Scan each line of the records for the word "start" and extract the ones that have it.
+++
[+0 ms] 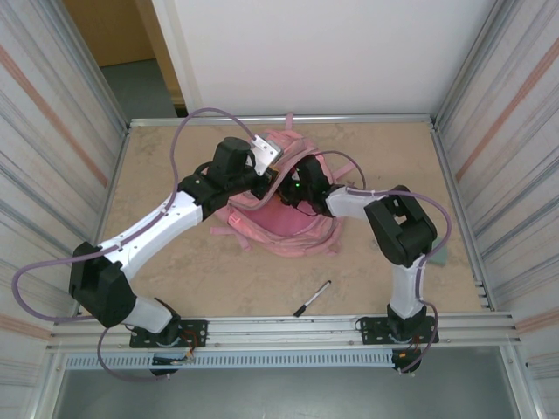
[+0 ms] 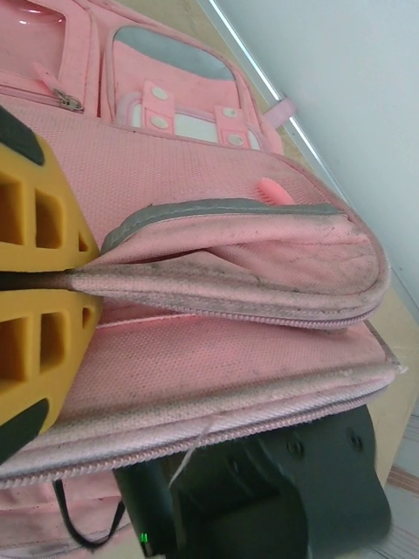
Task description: Pack the student bag
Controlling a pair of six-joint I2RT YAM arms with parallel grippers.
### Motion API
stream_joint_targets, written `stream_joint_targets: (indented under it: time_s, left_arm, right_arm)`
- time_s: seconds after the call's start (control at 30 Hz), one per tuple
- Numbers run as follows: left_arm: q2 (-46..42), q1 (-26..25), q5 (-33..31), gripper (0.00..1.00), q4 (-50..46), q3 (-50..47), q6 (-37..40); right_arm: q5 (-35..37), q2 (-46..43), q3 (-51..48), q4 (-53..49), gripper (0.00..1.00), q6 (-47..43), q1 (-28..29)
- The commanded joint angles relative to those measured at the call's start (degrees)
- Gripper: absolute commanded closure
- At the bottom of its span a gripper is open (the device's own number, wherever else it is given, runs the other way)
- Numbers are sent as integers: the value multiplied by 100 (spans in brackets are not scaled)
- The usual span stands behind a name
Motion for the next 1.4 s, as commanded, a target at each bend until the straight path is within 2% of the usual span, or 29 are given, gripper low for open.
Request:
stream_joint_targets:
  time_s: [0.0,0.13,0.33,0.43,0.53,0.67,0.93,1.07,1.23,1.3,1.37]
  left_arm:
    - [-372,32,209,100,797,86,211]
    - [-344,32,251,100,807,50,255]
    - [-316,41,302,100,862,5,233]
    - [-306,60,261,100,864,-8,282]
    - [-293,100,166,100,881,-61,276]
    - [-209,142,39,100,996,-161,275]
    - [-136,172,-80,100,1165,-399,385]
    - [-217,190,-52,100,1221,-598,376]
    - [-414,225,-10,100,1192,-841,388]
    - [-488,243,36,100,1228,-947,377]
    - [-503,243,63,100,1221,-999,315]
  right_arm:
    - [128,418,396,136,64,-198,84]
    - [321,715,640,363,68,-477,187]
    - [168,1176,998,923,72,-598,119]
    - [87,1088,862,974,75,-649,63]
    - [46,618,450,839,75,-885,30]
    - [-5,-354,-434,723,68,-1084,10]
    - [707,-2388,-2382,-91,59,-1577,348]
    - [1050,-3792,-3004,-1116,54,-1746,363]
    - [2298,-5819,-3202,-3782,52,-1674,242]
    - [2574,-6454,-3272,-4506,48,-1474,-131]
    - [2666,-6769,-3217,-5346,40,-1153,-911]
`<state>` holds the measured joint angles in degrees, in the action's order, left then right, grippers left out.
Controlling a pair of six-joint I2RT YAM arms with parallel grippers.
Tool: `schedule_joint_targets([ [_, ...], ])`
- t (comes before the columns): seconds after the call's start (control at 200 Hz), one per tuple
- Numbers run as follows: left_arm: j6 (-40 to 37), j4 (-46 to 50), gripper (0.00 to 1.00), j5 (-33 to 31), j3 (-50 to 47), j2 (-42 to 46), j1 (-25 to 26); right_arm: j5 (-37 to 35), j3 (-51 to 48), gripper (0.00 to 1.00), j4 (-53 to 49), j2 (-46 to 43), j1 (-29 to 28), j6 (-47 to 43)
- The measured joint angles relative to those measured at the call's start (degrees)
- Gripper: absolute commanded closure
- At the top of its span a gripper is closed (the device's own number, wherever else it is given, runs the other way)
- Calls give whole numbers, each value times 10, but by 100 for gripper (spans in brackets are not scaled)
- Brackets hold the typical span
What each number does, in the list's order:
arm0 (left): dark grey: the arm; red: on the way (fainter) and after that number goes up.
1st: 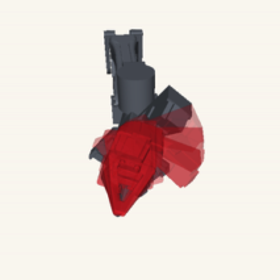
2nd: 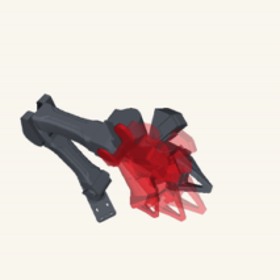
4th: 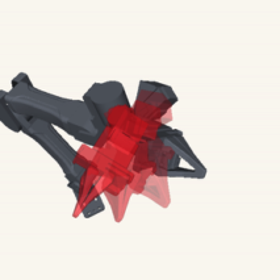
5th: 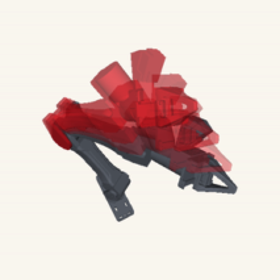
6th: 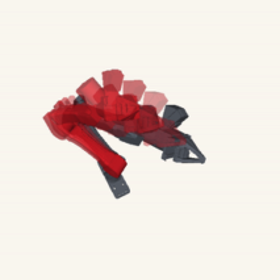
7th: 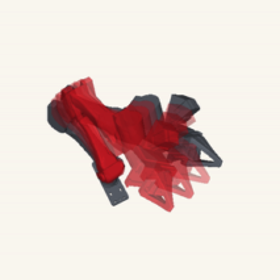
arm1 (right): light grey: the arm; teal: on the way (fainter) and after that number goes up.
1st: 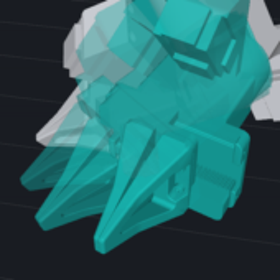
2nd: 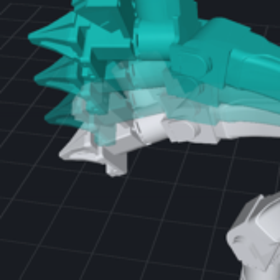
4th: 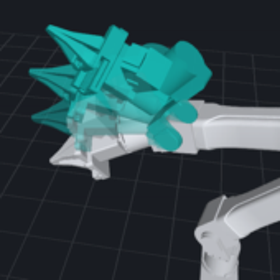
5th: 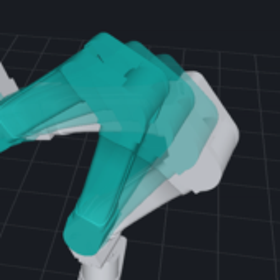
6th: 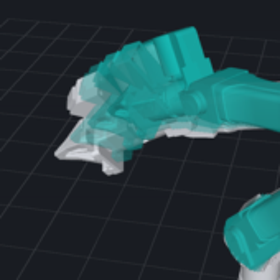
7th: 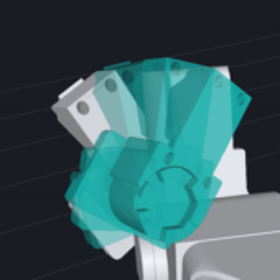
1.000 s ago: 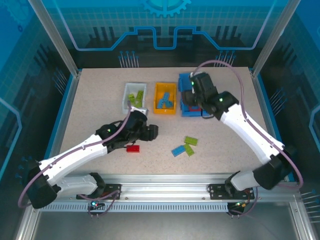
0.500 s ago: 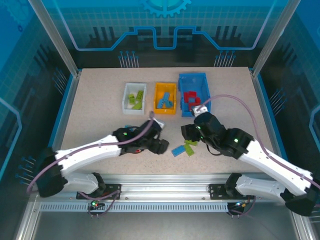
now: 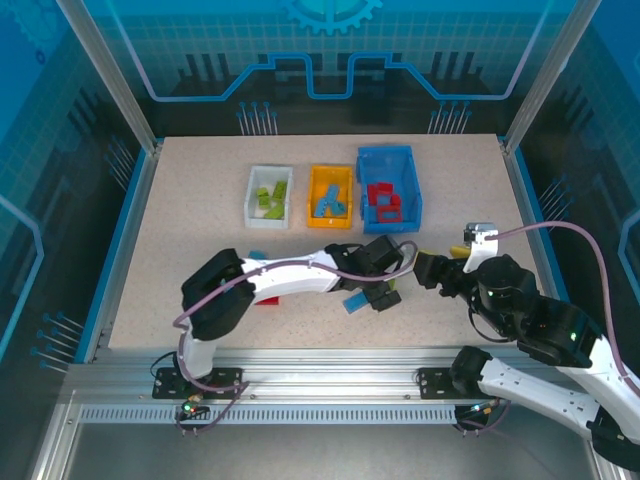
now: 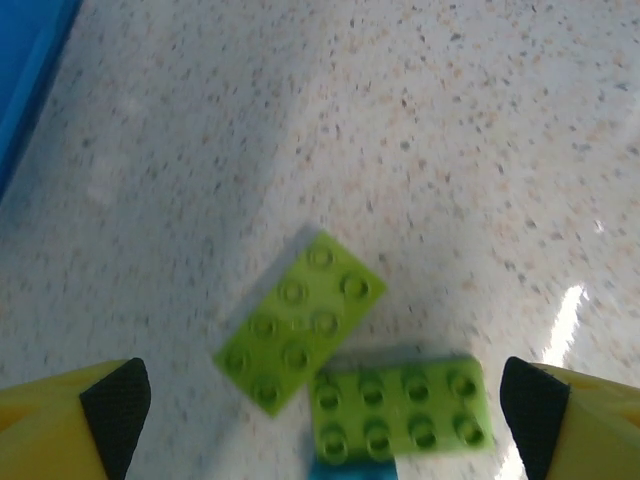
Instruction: Sort the legos into containers by color
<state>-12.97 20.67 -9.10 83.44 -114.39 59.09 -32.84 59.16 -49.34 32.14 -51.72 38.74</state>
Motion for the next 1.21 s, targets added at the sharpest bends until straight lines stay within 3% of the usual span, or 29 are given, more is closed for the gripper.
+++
Task output ▸
- time_s: seconds after the call's start (control at 30 Hz), one per tuple
- The commanded joint angles relative to those measured at the call's start (degrees)
- t (comes before the columns): seconds after the call's start (control at 200 Hz), one per tuple
- The measured joint angles relative to those measured at the call's start (degrees)

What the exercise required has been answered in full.